■ STORED DATA ■
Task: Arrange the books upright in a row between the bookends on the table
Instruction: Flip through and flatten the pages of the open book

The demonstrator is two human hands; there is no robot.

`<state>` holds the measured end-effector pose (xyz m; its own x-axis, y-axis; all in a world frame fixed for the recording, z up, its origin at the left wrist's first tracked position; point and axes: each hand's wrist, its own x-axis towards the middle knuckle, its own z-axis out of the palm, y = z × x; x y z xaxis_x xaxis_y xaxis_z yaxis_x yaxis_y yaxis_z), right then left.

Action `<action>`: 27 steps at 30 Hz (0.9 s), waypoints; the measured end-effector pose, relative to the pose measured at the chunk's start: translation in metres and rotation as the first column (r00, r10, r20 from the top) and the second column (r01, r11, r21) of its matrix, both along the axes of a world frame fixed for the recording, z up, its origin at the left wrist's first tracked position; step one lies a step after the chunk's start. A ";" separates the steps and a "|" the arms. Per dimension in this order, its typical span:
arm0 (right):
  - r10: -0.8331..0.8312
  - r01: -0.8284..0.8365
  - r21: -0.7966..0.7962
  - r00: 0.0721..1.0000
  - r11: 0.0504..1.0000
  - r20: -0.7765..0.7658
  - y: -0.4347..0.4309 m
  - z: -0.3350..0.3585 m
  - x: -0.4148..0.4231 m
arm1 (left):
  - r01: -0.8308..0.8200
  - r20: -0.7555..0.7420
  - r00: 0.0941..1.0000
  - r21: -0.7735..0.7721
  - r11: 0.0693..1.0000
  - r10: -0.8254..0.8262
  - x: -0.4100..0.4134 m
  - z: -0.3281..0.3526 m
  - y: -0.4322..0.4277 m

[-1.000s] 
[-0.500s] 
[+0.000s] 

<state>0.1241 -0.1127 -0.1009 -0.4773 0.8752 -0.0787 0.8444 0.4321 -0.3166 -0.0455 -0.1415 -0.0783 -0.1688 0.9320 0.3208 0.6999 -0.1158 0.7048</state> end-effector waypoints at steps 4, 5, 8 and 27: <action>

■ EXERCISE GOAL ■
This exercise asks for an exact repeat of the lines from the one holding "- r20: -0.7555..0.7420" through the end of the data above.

■ WRITTEN SOLUTION ■
  - r20: -0.7555..0.7420
  - r00: 0.0941..1.0000
  - r21: -0.7735..0.7721
  - r11: 0.0693..1.0000
  - r10: -0.8254..0.8262
  - x: -0.4100..0.4134 m
  - z: -0.3281..0.3526 m
  - y: -0.4322..0.4277 m

[-1.000s] 
[-0.500s] 
[+0.000s] 

<state>0.1241 -0.1127 -0.1009 -0.4773 0.8752 -0.0787 0.8444 0.4321 -0.3166 -0.0455 -0.1415 -0.0783 -0.1688 0.9320 0.3208 0.6999 -0.1158 0.7048</state> end-effector waypoints at steps 4, 5, 8 and 27: <action>

With this, the answer is finished.